• ASSIGNMENT:
Copy word for word, please, the lines of the entries below running from the one containing "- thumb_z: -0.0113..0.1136" to the one containing "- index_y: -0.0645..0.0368", both ends included.

• DATA UNDER STUDY:
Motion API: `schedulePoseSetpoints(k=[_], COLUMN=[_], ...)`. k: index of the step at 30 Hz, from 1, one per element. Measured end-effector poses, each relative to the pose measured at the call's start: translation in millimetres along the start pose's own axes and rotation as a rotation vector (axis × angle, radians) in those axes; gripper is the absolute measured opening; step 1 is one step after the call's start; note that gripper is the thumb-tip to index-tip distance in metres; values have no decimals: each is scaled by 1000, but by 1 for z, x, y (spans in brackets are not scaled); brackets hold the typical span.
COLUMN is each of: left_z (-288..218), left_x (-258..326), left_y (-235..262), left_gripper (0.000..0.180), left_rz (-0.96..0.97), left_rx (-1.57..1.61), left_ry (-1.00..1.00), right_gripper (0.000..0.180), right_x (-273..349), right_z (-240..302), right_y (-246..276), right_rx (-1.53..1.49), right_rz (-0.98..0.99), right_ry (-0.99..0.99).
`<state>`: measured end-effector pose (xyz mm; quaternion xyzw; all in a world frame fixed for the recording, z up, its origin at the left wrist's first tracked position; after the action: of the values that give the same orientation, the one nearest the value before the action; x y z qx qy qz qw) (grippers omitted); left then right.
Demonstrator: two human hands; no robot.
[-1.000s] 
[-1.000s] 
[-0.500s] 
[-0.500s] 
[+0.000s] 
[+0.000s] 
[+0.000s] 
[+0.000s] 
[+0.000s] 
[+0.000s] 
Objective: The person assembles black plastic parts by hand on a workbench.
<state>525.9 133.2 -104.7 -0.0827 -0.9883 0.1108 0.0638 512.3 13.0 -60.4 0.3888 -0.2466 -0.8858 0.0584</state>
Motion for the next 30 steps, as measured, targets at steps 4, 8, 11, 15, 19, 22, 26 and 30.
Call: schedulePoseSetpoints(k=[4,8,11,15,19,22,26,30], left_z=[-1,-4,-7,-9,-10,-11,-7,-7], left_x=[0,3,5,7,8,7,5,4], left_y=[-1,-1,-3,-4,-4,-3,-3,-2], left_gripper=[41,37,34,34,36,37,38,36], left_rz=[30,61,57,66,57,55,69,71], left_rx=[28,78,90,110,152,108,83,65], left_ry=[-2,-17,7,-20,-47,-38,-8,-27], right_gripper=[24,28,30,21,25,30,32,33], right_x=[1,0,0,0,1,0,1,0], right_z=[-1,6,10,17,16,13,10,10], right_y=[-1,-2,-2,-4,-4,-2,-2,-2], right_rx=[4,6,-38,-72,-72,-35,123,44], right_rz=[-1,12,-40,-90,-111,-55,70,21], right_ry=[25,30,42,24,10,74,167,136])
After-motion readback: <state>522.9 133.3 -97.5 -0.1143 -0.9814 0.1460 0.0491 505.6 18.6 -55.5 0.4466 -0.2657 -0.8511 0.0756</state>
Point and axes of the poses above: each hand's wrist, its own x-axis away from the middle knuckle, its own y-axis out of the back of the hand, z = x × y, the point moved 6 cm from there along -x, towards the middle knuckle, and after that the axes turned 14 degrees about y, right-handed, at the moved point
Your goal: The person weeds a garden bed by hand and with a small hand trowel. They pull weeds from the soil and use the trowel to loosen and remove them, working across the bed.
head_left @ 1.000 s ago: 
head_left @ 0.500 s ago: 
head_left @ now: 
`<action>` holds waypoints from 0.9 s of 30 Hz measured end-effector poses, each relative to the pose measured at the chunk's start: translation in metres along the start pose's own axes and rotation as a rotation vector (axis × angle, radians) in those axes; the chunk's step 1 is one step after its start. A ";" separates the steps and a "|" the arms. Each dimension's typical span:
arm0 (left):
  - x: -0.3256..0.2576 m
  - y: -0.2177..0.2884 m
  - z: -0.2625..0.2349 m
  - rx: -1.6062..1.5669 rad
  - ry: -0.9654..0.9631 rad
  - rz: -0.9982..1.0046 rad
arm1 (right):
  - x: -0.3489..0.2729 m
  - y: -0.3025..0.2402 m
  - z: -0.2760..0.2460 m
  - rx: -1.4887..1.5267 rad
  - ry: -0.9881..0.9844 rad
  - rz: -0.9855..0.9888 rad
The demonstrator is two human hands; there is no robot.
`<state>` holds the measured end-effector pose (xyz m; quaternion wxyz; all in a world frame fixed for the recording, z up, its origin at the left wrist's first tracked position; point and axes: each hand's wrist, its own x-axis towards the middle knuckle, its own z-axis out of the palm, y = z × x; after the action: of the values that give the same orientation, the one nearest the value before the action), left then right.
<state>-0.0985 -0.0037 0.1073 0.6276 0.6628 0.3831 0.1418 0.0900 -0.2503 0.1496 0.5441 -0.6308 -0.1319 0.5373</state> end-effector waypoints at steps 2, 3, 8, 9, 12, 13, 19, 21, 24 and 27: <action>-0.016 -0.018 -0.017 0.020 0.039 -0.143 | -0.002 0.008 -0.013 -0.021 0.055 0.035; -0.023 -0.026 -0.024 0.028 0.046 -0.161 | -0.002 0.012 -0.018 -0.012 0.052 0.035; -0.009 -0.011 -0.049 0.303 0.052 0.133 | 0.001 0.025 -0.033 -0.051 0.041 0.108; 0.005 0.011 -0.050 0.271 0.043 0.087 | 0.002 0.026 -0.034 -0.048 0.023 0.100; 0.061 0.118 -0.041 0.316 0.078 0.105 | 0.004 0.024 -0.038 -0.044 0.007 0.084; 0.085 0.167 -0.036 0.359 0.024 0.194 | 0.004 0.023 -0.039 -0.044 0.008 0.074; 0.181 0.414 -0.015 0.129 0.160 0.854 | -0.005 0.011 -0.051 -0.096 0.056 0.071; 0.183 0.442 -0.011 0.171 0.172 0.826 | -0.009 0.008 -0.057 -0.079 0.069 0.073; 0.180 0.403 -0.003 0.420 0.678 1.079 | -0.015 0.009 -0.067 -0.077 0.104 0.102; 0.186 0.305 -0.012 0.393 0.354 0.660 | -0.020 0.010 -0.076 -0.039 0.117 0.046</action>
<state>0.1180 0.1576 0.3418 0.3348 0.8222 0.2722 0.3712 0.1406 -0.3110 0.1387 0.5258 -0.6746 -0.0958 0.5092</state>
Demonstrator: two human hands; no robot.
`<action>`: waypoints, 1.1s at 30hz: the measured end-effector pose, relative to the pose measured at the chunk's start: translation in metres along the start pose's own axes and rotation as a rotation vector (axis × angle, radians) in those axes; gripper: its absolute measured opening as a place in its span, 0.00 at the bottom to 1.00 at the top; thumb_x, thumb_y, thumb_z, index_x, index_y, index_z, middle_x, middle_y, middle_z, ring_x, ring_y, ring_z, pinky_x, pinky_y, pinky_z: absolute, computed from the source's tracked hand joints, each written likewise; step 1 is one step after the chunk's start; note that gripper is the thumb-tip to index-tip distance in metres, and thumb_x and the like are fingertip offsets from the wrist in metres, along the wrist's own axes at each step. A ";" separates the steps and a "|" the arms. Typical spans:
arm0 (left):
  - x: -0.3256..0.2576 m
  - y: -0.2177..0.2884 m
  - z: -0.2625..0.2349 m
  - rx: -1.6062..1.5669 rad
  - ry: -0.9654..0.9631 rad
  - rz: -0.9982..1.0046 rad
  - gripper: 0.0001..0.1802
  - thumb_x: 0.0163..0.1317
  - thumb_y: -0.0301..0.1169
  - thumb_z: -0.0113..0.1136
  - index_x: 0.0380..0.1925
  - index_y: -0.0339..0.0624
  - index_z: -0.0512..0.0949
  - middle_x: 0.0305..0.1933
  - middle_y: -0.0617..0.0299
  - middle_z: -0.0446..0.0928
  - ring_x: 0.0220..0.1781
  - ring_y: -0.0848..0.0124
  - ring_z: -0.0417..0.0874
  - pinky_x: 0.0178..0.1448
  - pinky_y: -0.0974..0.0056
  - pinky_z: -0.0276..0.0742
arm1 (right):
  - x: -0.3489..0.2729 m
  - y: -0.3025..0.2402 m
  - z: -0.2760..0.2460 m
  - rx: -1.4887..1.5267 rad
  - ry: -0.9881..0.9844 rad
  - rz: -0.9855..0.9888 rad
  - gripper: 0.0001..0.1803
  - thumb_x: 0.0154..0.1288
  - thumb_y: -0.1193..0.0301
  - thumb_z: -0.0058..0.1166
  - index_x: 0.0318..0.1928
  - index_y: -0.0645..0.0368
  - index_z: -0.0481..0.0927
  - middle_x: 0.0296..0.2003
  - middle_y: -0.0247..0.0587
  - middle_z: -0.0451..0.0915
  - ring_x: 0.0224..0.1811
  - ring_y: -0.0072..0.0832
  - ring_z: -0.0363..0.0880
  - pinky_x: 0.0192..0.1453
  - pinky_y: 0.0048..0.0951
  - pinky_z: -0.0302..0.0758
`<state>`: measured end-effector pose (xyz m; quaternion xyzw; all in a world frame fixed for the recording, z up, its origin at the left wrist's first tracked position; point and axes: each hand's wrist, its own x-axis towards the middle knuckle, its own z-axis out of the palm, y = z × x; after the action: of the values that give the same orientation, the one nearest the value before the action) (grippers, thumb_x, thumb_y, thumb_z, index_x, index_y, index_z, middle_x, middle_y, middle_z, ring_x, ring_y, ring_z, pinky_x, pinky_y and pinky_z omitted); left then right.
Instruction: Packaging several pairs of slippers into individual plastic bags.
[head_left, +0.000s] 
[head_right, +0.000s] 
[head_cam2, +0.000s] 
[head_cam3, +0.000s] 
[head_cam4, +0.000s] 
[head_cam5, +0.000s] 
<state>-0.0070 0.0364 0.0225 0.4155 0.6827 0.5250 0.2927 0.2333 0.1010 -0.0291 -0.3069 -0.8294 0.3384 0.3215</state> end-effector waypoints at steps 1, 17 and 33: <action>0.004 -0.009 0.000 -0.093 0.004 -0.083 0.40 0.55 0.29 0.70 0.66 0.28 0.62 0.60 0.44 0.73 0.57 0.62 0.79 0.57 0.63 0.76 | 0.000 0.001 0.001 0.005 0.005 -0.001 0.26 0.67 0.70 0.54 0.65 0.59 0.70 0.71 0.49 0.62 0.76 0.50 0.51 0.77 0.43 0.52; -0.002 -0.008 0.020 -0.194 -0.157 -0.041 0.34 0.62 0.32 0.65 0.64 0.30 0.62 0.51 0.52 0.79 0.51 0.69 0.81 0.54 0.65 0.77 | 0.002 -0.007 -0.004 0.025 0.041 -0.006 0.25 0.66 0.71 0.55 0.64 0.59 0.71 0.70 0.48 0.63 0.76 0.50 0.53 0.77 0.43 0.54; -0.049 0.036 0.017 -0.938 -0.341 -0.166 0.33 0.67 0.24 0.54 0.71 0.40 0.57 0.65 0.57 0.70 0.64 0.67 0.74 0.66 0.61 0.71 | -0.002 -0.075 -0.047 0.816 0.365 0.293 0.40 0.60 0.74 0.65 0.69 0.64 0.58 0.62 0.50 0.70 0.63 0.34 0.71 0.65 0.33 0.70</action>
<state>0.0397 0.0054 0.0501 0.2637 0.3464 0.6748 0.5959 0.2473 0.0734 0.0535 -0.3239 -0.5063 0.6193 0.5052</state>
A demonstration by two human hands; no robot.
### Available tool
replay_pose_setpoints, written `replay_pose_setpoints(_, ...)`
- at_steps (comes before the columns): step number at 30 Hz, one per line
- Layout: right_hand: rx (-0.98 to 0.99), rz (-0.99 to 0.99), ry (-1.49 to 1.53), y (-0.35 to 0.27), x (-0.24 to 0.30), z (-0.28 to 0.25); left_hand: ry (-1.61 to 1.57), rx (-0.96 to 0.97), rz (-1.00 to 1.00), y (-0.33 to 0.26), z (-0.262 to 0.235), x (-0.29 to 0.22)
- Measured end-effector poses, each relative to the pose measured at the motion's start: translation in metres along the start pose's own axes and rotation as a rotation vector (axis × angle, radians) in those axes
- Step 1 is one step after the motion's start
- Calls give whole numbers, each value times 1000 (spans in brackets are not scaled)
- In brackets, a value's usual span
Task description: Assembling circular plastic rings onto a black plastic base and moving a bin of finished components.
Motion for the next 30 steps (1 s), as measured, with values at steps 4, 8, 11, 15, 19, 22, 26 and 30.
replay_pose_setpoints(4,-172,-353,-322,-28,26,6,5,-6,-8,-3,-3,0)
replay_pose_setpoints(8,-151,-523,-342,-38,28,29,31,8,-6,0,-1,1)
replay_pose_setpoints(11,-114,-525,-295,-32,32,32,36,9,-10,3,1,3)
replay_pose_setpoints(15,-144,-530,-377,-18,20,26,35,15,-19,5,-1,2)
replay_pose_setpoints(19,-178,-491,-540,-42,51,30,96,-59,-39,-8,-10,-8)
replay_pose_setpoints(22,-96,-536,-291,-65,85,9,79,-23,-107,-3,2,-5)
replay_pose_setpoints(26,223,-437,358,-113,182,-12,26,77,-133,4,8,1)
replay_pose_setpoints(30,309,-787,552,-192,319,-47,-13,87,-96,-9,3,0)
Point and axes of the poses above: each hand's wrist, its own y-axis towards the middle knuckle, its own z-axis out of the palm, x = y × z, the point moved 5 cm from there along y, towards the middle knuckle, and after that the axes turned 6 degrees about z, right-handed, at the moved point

• RESULT BELOW:
  - thumb_z: -0.0113..0.1136
  - index_x: 0.0380..0.1925
  - index_y: -0.0339..0.0624
  - index_z: -0.0512..0.0949
  - middle_x: 0.0305..0.1933
  - middle_y: -0.0617..0.0299
  - middle_z: -0.0446..0.0928
  - ring_x: 0.0220..0.1781
  - ring_y: -0.0848..0.0124
  - ring_z: -0.0417..0.0874
  - pinky_x: 0.0178..0.1448
  - pinky_y: -0.0974..0.0056
  - pinky_z: -0.0276..0.0742
arm1 (right):
  - x: -0.3489..0.2729 m
  - y: -0.3025..0.2402 m
  - z: -0.2760..0.2460 m
  - rx: -1.4887..1.5267 rad
  - ry: -0.9881..0.9844 rad
  - rz: -0.9855..0.9888 rad
  - gripper: 0.0001..0.1803
  - thumb_x: 0.0154..0.1288
  - thumb_y: -0.1193..0.0301
  - thumb_z: -0.0058..0.1166
  - index_x: 0.0318..0.1928
  - index_y: -0.0645..0.0368

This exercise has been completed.